What she found was startling - patterns of gene expression in the brains of those with severe COVID-19 suggested changes usually seen in aging brains.
The team compared samples from the frontal cortex of 21 people who had severe COVID-19 and one person with asymptomatic SARS-CoV-2 infection at death to those of 22 individuals without a known history of infection. Another control group comprised nine people without a known history of infection but had spent time on a ventilator or in an ICU — interventions that can cause side effects.
Kaki and her team used several imaging techniques to identify differences between the two groups. They identified a decrease in the size of certain brain cells, or neurons, among the severely ill COVID-19 group compared with those without infection.
After extensive testing, the team found that people who had contracted severe COVID-19 experienced more brain activity in genes associated with inflammation and stress. On the other hand, genes linked to cognition and neural connections were less active.
In order to compare and see if there were any similarities, the scientists analysed brain tissue from 20 un infected people. This included 10 people who were 38 years or younger at death and 10 people 71 years or older. The research showed that the older group had brain changes similar to those seen in individuals with severe COVID-19.

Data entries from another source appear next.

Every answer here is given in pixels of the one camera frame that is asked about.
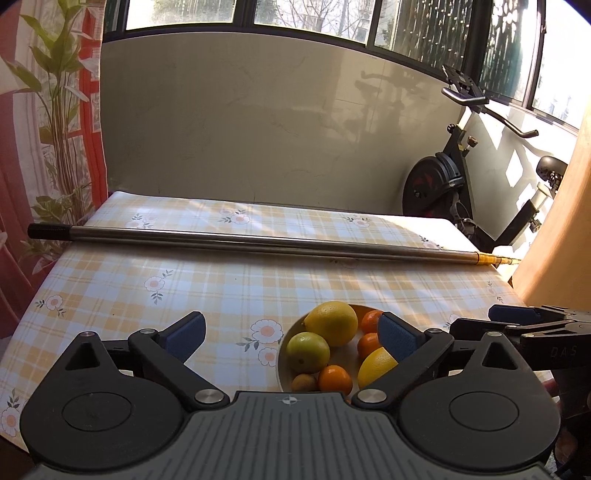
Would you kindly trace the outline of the person's right hand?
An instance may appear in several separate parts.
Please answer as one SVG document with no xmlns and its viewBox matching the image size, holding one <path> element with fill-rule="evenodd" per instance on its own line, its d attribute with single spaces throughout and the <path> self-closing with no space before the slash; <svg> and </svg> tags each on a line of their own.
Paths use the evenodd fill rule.
<svg viewBox="0 0 591 480">
<path fill-rule="evenodd" d="M 561 415 L 564 414 L 564 402 L 560 396 L 560 388 L 555 379 L 543 382 L 543 385 L 552 399 L 555 401 Z M 554 447 L 554 457 L 557 464 L 565 464 L 576 449 L 576 442 L 568 430 L 564 427 L 558 436 Z"/>
</svg>

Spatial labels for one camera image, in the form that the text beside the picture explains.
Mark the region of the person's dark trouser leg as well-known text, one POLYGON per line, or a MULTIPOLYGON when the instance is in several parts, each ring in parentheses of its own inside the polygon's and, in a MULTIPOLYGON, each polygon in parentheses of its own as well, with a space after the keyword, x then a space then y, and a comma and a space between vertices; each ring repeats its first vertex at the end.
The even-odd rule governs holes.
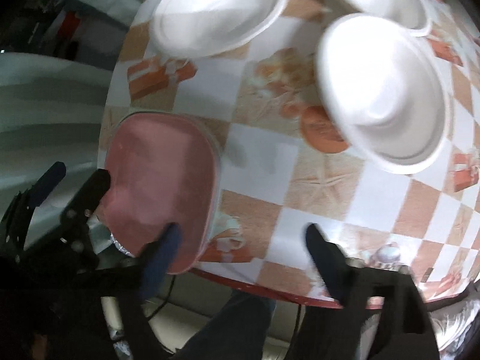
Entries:
POLYGON ((172 357, 174 359, 261 359, 277 303, 233 290, 227 303, 172 357))

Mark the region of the green curtain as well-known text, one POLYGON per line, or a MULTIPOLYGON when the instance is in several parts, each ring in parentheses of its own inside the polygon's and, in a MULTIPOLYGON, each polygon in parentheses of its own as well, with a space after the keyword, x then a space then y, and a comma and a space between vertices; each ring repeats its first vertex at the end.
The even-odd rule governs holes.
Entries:
POLYGON ((1 207, 54 162, 67 167, 33 235, 95 169, 112 71, 142 1, 1 0, 1 207))

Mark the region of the checkered patterned tablecloth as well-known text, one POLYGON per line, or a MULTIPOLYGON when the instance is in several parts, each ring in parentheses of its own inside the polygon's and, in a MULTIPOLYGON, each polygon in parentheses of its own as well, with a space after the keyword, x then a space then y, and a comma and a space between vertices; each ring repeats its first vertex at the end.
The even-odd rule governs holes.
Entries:
POLYGON ((344 140, 317 87, 320 37, 358 12, 343 0, 288 0, 244 46, 174 58, 150 37, 144 0, 106 99, 100 167, 112 185, 97 211, 137 255, 181 226, 171 274, 191 268, 237 288, 333 304, 305 246, 316 224, 368 267, 405 268, 427 301, 479 277, 479 46, 443 0, 425 0, 451 107, 437 160, 384 172, 344 140))

Though the study's lead, Daniel Martins-de-Souza of proteomics at Brazil's University of Campinas calls it only "preliminary," he believes further research could use this as a foundation to inform future treatments for COVID patients with longterm cognitive difficulties.
Mavrikaki believes that COVID-19 affects gene activity not directly, as is commonly assumed, but indirectly through inflammation. This interpretation is supported by laboratory tests which exposed cultured neurons to proteins that promote inflammation and found an effect on the subset of aging-related genes.

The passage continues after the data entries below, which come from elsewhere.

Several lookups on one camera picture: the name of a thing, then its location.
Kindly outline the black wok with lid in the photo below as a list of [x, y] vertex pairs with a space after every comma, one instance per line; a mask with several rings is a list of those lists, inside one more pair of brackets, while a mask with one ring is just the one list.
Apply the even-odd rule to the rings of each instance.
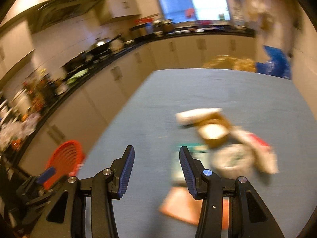
[[105, 51], [107, 51], [110, 47], [111, 42], [121, 38], [121, 35], [117, 35], [113, 39], [96, 39], [95, 43], [93, 43], [89, 49], [86, 51], [86, 54], [92, 55], [92, 56], [97, 56]]

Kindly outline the brown packing tape roll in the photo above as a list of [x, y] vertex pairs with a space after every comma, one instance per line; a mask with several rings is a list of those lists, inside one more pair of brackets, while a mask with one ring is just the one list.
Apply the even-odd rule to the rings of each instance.
[[201, 121], [197, 125], [199, 136], [210, 148], [222, 146], [229, 137], [232, 124], [221, 113]]

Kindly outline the yellow plastic bag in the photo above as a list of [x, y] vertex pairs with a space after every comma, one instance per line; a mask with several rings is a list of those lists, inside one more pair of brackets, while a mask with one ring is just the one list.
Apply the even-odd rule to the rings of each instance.
[[202, 66], [206, 69], [229, 69], [238, 71], [256, 72], [256, 62], [253, 59], [233, 57], [229, 55], [218, 55], [205, 62]]

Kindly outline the black frying pan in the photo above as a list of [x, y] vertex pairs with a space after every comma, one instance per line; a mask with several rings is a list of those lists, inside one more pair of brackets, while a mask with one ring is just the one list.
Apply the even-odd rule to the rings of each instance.
[[85, 52], [81, 52], [78, 55], [76, 55], [74, 58], [72, 58], [70, 61], [65, 63], [62, 68], [64, 71], [68, 74], [74, 71], [79, 66], [85, 64], [86, 61], [86, 54]]

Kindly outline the white knit glove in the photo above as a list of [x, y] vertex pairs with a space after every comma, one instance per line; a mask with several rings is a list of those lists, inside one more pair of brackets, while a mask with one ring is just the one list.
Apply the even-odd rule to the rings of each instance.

The team's data suggests that severe COVID-19 could lead to a "premature aging" of the brain, however there is much still to be researched before drawing any firm conclusions.
However, this response might also be due to other infections, she says. Additionally, the study was unable to completely account for obesity or other conditions that could both raise a person’s chances of having severe COVID-19 and generate an inflammatory state that would then affect gene expression in the brain.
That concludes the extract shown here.